Bagi sebagian besar kaum muslim, tidaklah salah jika saya katakan mereka sering atau setidaknya pernah mendengar kalimat di atas. Boleh jadi di pengajian, sekolah, kampus, TV, atau juga medsos. Mengapa saya katakan saja "kalimat"? Karena tak jarang di antara kita mengira kata-kata itu adalah sebuah hadis Nabi. Padahal, itu bukanlah hadis.
Dari beberapa literatur yang saya temukan, ada dua pendapat terkait hal ini. Pertama, kalimat tersebut adalah berasal dari perkataan sahabat Nabi yaitu sayidina Ali bin Abi Thalib, dan yang kedua, kalimat itu hanyalah sebuah ungkapan atau kata-kata bijak semata dalam bahasa Arab. *jika Kompasianer menemukan pendapat lainnya, maka silakan tulis di kolom komentar artikel ini beserta sumbernya, ya!
Namun, artikel ini bukan ingin membahas lebih jauh mengenai sumber atau "status" dari kalimat tersebut, melainkan sekadar membedah sedikit pemahamannya yang ada di sekitar kita.
Yap, sekilas, saya kira sebagian besar orang -termasuk saya dulu- saat pertama kali membaca atau mendengar kalimat "unzur ma qola wala tanzur man qola" dan mengetahui artinya, akan berpikir bahwa itu adalah kata-kata yang mantap, bijak dan memukau.
Apakah salah? Tentu tidak.
Memanglah benar, sesuatu yang diucapkan, dinasihatkan, atau dikemukakan oleh seseorang, selama itu sudah jelas baik, tidak bertentangan dengan kebenaran (yang diyakini) atau bisa membawa manfaat, maka kita patut mendengarkan atau menerimanya. Meskipun orang tersebut -misal- dikenal sebagai orang yang kurang baik atau bahkan tidak kita kenal sekalipun.

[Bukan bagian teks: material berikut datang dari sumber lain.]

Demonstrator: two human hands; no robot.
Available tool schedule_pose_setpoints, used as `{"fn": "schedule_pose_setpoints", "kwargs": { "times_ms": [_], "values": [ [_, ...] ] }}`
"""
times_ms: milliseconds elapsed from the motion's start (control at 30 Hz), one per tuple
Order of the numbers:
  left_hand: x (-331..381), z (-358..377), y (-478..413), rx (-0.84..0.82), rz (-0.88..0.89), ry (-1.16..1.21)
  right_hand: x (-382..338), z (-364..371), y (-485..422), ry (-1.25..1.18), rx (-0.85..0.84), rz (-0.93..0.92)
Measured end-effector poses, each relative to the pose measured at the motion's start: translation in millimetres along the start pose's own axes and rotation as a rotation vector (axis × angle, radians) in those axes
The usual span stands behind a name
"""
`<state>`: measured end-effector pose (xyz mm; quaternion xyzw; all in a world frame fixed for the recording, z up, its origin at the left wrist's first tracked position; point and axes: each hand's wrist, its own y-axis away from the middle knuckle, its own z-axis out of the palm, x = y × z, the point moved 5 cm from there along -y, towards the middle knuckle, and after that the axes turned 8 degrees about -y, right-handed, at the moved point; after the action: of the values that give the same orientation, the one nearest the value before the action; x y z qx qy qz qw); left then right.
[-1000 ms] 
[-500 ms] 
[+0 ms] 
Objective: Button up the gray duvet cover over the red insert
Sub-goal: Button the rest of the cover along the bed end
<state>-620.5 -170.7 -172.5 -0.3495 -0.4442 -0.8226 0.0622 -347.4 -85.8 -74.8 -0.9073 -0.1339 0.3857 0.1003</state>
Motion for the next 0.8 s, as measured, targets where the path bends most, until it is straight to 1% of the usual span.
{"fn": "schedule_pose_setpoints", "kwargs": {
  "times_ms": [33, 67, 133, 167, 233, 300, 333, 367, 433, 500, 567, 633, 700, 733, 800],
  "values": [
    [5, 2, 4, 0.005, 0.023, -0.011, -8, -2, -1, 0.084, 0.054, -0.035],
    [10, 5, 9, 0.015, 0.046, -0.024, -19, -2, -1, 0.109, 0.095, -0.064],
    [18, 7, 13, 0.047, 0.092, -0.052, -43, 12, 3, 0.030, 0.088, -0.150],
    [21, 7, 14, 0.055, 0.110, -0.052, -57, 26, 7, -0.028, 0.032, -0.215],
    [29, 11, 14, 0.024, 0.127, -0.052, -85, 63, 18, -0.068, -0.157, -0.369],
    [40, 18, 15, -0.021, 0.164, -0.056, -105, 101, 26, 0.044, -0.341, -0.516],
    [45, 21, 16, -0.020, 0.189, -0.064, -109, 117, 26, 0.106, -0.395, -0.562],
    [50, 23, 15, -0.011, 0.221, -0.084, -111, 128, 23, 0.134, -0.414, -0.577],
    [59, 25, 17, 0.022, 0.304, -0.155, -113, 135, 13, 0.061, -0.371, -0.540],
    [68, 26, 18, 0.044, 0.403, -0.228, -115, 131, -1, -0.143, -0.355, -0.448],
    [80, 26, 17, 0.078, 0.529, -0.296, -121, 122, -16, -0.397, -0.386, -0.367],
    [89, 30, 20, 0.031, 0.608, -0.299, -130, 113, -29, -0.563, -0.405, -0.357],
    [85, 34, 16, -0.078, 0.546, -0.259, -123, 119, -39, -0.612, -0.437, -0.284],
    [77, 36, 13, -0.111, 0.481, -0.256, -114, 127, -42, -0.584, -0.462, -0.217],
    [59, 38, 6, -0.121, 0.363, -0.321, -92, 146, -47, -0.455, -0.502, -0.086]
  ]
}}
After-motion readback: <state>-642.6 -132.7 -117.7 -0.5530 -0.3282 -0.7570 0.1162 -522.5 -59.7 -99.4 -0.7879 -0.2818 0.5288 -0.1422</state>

Akan tetapi, sadarkah kita bahwa kalimat yang tampak bijak itu pada realitasnya tidak bisa berlaku atau ditujukan untuk setiap hal (?)
Misalkan:
Ketika kita ingin mencari tahu suatu fakta yang ada pada bacapres X, namun informasi yang kita dapat kemudian justru berasal dari kelompok yang mendukung bacapres Y, apakah kita yakin, informasi itu sepenuhnya valid?! Sedangkan dalam dunia politik, saling menjatuhkan lawan adalah hal yang sudah biasa dan menjadi rahasia umum, bukan?
Kemudian permisalan lainnya yang kadang terjadi di sekitar kita, yaitu sesederhana saat seorang ibu atau ayah memberi nasihat kepada anaknya untuk tidak berbicara kasar atau bernada tinggi, sedang ibu atau ayahnya itu sendiri suka bicara kasar atau bernada tinggi. Apakah si anak akan mudah menerima nasihatnya tadi? Rasanya akan sulit, bukan? Si anak bisa saja berpikir bahwa untuk apa ia mengikuti nasihat itu sementara kedua orang tuanya sendiri tidak demikian.